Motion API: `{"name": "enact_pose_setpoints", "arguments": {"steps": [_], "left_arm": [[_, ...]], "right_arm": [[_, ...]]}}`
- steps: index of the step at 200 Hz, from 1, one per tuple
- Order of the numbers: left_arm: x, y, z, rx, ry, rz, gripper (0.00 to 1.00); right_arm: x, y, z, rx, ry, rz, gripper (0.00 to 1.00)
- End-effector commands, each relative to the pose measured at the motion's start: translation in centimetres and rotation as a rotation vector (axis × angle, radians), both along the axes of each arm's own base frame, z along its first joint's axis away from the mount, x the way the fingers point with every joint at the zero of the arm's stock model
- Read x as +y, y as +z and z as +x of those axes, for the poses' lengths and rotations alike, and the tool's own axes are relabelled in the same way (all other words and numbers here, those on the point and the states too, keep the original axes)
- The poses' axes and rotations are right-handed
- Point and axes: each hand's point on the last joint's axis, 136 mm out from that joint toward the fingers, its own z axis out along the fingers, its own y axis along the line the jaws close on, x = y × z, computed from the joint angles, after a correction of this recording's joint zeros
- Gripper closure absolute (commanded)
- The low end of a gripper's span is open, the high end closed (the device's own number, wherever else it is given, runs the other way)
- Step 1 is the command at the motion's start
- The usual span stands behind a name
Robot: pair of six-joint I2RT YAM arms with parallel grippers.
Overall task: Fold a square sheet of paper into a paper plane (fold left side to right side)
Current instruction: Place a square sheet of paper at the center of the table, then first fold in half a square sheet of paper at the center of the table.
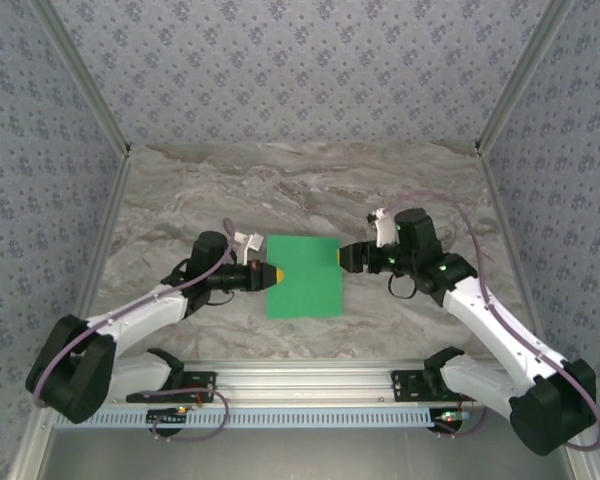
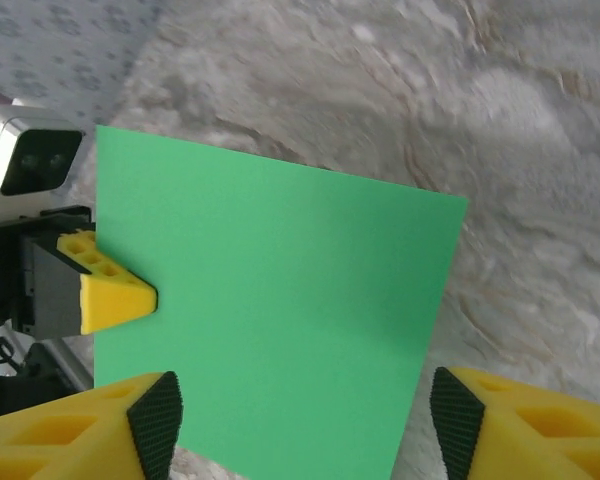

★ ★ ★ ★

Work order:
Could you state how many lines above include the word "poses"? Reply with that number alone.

Your solution:
2